Just promise us that if things get too bad before then, you call a crisis hotline. I'm not sure where you live, so here's a link that can find a hotline near you:
http://www.befrienders.org/support/helplines.asp

Re: Rant Thread
Posted: Tue Apr 10, 2012 1:13 pm
by CrystalKitten
GormanGhaste wrote:CrystalKitten wrote:And yes.. for those that might be worrying given what I've said... I have both a doctors appointment AND a follow up with one of the university's counselors/therapists... But not until next week.. It's the soonest I could get.

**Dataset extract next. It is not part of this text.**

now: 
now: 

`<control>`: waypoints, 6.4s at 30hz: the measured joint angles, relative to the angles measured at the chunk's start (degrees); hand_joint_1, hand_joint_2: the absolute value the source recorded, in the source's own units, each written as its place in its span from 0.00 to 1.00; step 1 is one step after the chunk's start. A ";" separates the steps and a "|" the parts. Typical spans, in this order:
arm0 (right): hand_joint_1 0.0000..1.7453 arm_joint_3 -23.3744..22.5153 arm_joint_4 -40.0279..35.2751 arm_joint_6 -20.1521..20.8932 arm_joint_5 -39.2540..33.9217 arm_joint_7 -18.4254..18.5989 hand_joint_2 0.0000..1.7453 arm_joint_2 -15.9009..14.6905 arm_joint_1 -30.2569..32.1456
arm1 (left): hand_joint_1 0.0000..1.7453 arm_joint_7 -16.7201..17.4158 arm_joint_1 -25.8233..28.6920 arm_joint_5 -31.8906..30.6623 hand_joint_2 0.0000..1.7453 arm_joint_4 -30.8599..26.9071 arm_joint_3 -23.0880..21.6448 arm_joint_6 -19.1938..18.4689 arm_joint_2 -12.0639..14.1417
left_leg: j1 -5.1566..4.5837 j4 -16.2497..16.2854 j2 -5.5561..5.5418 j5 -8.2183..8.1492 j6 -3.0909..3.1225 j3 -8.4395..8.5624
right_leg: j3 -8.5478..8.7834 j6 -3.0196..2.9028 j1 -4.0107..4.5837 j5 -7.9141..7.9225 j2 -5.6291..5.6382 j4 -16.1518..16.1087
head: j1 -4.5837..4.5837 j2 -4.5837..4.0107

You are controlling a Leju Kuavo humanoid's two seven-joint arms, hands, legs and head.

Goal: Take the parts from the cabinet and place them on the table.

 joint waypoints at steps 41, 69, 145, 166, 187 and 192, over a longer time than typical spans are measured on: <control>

Just promise us that if things get too bad before then, you call a crisis hotline. I'm not sure where you live, so here's a link that can find a hotline near you:
http://www.befrienders.org/support/helplines.asp

Thanks, but those things are useless to me. I honestly DESPISE the patronizing tone they all have. Those kind of things only help me when they come from people that are actually a part of my life in some way or another. I've tried them before. WORSE case.. I'll go for another walk-in and hope that one of the 2 people on campus that I actually don't mind are around...
Re: Rant Thread
Posted: Wed Apr 11, 2012 4:41 am
by Chimera
/enormous facepalm
Terrorpene has lost his eliteness, only casts his signature move for a couple seconds, and is a fraction of the size he once was. I bought a crapton of things and brought a corehound for the hysteria buff and i could of probably walked away with just a little under half my health without any buffs at all (i was at 70% on a 7 second tame). Wasted a crapton of gold for the pots cause i have yet to encounter a non-elite cata rare beast spawn that was completely designed for being tamed by hunters to try and survive the encounter with Terrorpene only to find out he's a pipsqueak. Seriously blizz? Ugh. Now im sure all the tameables are nerfed which is probably why non-hunters kept poking in on his spawn route, hoping to make a quick 25g. *prays she can catch Karoma without losing her or finding her dead*
Re: Rant Thread
Posted: Wed Apr 11, 2012 5:40 am
by Lisaara
Xakaal wrote:/enormous facepalm
Terrorpene has lost his eliteness, only casts his signature move for a couple seconds, and is a fraction of the size he once was. I bought a crapton of things and brought a corehound for the hysteria buff and i could of probably walked away with just a little under half my health without any buffs at all (i was at 70% on a 7 second tame). Wasted a crapton of gold for the pots cause i have yet to encounter a non-elite cata rare beast spawn that was completely designed for being tamed by hunters to try and survive the encounter with Terrorpene only to find out he's a pipsqueak. Seriously blizz? Ugh. Now im sure all the tameables are nerfed which is probably why non-hunters kept poking in on his spawn route, hoping to make a quick 25g. *prays she can catch Karoma without losing her or finding her dead*
Terrorpene was never an elite if I recall the dozens of times I've tamed him. It was just his signature move that was a bitch.